Machine learning (ML) allows companies to analyze vast troves of data to discover statistical patterns. Once trained, an ML model can take new data and predict how it fits those patterns and which outcomes can be expected. This can mean collecting data on sales, supply chains, prices and other factors and using the data to set prices, predict outcomes, develop products and design customer experiences. Here, we look at some examples of how ML is being employed to direct strategy and create results.

1. Mercy

Mercy, a health care system with more than 900 locations and more than 40,000 employees, wanted to modernize its data infrastructure to bring down costs and provide better outcomes for patients. To achieve this, the organization worked with Microsoft, which had an existing relationship with Epic, the company that handled Mercy’s electronic health records (EHRs), according to a case study.

Mercy used Azure Data Lake to bring all its data, which came to nearly 5 petabytes, together in the cloud. With their data no longer in silos, Mercy applied Azure Machine Learning to look at the information and predict next steps and outcomes for patients, providing more personalized care.

The algorithms help to predict which patients are at risk for particular conditions and suggest the best actions to take in caring for a particular person. Among other outcomes, it helps to determine when to send patients home. Automating tasks, such as appointment confirmation, frees up staff to focus more directly on patient care.

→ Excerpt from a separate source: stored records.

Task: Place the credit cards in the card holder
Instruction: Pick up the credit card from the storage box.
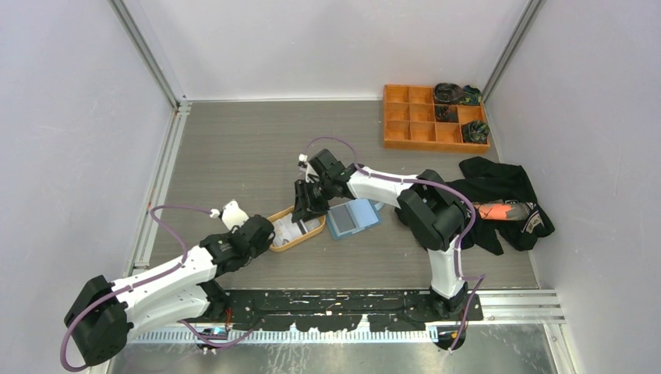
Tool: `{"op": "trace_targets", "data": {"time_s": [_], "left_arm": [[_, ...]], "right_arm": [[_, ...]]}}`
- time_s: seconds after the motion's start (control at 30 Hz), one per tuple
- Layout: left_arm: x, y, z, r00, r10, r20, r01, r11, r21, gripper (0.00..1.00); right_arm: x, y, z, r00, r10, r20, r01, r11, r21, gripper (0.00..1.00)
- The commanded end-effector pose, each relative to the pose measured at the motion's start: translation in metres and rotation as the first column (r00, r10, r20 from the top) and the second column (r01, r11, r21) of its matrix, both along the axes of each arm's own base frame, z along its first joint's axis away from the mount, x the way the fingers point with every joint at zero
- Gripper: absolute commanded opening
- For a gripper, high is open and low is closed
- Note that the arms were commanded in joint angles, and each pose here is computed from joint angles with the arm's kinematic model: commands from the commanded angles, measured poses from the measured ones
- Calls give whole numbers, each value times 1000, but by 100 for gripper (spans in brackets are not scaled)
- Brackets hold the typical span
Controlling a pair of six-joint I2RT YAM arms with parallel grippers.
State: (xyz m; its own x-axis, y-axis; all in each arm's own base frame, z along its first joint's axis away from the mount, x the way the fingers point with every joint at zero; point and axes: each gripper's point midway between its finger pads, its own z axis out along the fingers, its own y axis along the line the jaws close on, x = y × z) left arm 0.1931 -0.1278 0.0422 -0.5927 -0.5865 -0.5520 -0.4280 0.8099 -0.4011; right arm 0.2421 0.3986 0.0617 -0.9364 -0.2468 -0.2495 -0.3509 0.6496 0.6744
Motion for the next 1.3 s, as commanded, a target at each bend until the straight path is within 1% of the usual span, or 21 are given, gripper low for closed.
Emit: {"op": "trace_targets", "data": {"time_s": [0.0,0.37,0.53,0.7,0.77,0.97,1.1,1.27], "left_arm": [[14,-28,22,998,-2,66,10,993,-121,3],[14,-27,22,998,-1,66,8,993,-118,3],[15,-27,22,998,0,68,8,993,-119,3],[15,-28,23,998,0,70,9,993,-121,4],[14,-27,22,998,0,69,9,993,-119,4],[15,-28,23,997,-2,72,11,993,-122,4],[15,-28,23,997,-3,72,11,993,-121,4],[15,-27,24,997,-4,76,13,993,-119,4]], "right_arm": [[-21,29,34,996,92,-4,-90,984,153,42],[-23,28,29,994,114,-5,-112,983,145,24],[-25,27,25,992,124,-17,-120,983,136,21],[-26,26,20,992,125,-27,-121,984,127,21],[-24,24,14,993,117,-19,-115,989,95,21],[-18,19,4,994,107,16,-107,994,36,26],[-8,12,-3,994,89,67,-88,996,-28,29],[-5,8,-5,992,95,86,-90,994,-55,32]]}}
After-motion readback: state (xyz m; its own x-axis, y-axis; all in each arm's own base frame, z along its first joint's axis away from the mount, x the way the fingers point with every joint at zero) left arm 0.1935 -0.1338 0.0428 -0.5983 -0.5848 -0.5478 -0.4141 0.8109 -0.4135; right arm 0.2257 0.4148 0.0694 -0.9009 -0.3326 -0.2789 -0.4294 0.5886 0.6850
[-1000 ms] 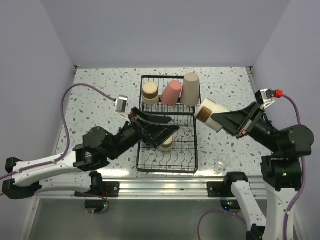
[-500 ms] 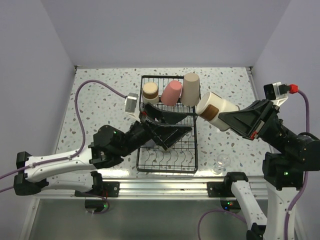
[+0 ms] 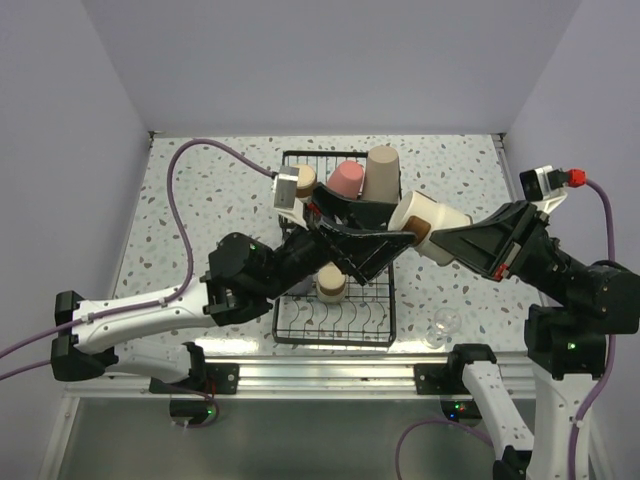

“We’re using … tools to do advanced data science around outcomes for conditions like hypertension and congestive heart failure,” says Brian Albrecht, VP of technology strategy, Mercy.

Results

  • Reduced hospital stays by thousands of days over the course of a year
  • Created smart dashboards to give providers more insight into a patient’s condition
  • Created a model to identify information on insurance cards and automatically place it into EHRs

2. Randstad

Randstad, a Netherlands-based human resources services provider, operates in 39 countries. It wanted to upgrade its data analytics, including giving its sales team faster access to more complete and accurate data that was previously separated into silos, according to a case study.

The company decided to work with Google Cloud, which it had previous experience with, and ML6, a Google Cloud partner in Belgium that provides companies with machine learning services and engineering support for analytics.

ML6 helped Randstad use Google’s Big Query analytics engine to combine its data on existing and prospective customers with information from external sources, such as job postings. A machine learning model took that data and provided insights into the job market for employees. That gave the company a specialized customer relationship management (CRM) system, which it named Signal.

"We’re making great strides in more fully understanding our customers and offering our services at ideal times," says Mar Kessler, global VP of digital strategy and innovation, Randstad. "This translates to better relationships with existing customers and a stronger start with prospects."

Results

  • Improved sales outreach success from 25% to 70%
  • Reduced demands on IT management and maintenance by moving to a cloud system
  • Scaled from a pilot program in two countries to providing ML access in 39 countries

3. READDI

After the COVID pandemic, READDI wanted to identify which virus family may be responsible for the next outbreak and develop antiviral drugs to be ready for it. The company began as the Rapidly Emerging Antiviral Drug Development Initiative, a collaboration among researchers at the University of North Carolina at Chapel Hill, Eshelman Institute for Innovation and the Structural Genomics Consortium.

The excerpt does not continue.